フリードリヒの日記

日常の出来事を、やさしい気持ちで書いていきたい

下町のジャズ喫茶

2020年04月04日 07時00分00秒 | 日々の出来事・雑記

新潟から東京に出てきて、最初に住んだのは中央区の月島だった。

すぐ近くに門前仲町があって、いろいろ探索して、あるジャズ喫茶に入った。

その時、客はいなくて、僕と友人の二人だった。

僕たちは、若造でジャズなんか聞いたこともなく、場違いなところに来てしまった気分だった。

でも、マスターは、気にもしていなかったようだ。

名前は覚えていないが、後で聞いたところによると、そのジャズ喫茶はかなり有名な所らしい。

それ以外ほとんど覚えていない。

ただ、流れていたピアノの演奏をはっきり覚えている。すごく美しいメロディーラインだった。
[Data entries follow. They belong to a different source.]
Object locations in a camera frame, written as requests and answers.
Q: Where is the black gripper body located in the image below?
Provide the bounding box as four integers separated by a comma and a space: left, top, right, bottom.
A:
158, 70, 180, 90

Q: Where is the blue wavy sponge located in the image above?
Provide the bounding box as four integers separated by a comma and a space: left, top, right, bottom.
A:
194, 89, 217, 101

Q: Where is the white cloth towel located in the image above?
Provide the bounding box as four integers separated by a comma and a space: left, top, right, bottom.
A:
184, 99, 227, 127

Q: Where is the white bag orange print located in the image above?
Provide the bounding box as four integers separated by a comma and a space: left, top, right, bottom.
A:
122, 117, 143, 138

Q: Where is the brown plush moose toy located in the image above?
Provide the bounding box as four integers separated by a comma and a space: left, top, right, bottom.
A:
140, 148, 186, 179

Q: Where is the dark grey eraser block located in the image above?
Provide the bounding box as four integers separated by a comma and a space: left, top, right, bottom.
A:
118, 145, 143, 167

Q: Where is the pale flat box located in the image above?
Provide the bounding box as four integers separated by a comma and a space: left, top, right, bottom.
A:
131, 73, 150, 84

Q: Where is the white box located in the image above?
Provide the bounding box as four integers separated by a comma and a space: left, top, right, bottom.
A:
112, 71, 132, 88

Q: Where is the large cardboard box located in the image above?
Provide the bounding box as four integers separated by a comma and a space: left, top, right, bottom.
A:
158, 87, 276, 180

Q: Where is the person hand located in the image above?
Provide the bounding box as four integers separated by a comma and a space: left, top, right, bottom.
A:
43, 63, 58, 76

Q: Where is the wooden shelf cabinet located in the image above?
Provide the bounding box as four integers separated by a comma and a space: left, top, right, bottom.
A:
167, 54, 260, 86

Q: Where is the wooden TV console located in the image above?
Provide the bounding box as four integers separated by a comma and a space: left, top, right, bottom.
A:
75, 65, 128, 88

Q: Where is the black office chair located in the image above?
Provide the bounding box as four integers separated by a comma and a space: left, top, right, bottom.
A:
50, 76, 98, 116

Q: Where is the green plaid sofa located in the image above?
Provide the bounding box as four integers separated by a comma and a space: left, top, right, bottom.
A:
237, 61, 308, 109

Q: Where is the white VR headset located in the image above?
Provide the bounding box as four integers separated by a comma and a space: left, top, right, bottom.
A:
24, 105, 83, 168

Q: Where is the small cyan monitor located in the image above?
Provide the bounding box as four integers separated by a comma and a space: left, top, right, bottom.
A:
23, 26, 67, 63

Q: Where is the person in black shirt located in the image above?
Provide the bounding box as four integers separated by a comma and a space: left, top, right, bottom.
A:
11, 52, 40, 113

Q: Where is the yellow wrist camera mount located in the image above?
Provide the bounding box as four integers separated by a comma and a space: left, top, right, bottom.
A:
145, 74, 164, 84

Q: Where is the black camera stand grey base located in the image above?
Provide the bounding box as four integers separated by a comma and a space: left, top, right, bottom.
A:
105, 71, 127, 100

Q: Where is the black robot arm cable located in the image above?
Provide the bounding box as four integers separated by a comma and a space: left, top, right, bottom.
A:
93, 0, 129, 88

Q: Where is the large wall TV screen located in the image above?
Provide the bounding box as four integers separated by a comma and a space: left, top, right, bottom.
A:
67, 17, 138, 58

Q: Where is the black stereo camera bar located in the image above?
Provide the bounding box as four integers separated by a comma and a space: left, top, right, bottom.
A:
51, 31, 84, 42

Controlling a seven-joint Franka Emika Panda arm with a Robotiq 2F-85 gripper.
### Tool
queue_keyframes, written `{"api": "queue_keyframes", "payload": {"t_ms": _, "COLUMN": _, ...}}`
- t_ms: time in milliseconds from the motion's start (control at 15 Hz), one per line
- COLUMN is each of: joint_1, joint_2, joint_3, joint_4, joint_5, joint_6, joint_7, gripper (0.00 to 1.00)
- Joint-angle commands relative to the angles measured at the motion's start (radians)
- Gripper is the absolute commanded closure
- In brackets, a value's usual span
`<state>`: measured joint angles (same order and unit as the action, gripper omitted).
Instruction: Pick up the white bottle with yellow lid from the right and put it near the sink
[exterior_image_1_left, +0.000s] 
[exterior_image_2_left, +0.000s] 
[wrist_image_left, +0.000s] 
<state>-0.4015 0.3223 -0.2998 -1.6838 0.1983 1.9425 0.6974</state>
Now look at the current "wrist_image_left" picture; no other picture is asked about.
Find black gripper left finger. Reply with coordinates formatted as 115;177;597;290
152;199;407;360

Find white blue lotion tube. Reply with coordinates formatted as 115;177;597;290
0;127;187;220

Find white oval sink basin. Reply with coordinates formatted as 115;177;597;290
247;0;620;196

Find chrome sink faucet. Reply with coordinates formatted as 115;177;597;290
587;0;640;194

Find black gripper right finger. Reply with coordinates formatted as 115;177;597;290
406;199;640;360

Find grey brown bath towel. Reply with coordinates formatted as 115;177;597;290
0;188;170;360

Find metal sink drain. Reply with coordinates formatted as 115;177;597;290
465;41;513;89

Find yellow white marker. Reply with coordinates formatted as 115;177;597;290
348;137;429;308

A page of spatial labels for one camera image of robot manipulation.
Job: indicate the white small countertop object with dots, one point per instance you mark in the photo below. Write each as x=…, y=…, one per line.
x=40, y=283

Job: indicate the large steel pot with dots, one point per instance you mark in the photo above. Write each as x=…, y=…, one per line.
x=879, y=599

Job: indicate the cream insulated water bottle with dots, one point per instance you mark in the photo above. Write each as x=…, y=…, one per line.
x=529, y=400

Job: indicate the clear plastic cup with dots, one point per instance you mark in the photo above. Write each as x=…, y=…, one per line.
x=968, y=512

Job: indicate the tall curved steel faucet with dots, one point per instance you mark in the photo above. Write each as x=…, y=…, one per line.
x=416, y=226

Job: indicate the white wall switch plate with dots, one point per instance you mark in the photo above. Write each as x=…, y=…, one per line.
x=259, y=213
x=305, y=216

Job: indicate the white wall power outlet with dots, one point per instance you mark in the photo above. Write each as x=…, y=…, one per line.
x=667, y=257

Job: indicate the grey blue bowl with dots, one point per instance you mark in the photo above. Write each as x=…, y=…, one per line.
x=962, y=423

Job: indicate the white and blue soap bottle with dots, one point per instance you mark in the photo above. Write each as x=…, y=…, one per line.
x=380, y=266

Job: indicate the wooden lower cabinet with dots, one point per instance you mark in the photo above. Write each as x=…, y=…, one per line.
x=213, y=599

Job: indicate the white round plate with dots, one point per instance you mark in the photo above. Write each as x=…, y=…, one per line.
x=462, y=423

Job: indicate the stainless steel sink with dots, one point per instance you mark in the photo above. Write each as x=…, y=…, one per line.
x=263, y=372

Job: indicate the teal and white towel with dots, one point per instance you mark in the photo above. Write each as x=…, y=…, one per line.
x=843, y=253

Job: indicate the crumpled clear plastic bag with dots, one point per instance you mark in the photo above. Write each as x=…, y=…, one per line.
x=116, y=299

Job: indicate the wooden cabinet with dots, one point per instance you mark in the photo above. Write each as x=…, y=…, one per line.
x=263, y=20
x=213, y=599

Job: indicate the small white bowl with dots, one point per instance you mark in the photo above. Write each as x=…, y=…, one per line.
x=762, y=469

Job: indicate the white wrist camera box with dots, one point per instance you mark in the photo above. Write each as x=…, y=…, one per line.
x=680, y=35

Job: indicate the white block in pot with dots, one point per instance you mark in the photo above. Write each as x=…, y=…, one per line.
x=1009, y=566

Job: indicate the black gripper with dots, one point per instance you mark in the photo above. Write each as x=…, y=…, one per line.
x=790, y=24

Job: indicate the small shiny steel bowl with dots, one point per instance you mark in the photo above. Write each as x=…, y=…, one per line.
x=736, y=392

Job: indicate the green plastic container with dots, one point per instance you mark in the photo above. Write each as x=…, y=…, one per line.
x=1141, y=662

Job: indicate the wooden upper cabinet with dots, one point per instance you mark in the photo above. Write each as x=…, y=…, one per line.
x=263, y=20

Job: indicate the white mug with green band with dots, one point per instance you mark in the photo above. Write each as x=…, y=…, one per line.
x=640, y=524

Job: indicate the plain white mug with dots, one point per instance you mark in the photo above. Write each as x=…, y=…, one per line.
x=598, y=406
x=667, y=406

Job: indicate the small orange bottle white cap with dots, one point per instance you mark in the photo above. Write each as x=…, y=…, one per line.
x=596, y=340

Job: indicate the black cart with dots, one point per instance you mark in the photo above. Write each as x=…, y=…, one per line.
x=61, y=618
僕はもう一回そのピアノの演奏が聞きたいとリクエストをした。

マスターはうなずいてもう一回かけてくれた。

僕は、その時、すごく好きな女の子がいた。片思いだった。

僕はそのピアノを聞きながら、その女の子のことを考えていた。

ただ、覚えてるのはそれだけだ。

何年か経った。

女の子は他の男と結婚し、僕は僕の人生を歩んでいた。

ふとした時に、あるピアノの音楽が流れた。

僕はすごく切ない気分になった。

そして、なぜか、片思いだった女の子のことを思い出した。

そのとき、ああ、そうだ、あのジャズ喫茶で流れていた音楽だ、と気づいた。

そのピアノは、Bill EvansのWaltz for Debby

今でもこのピアノを聴くと、ただ一途に思い続けるだけだった切ない気持ちを思い出す。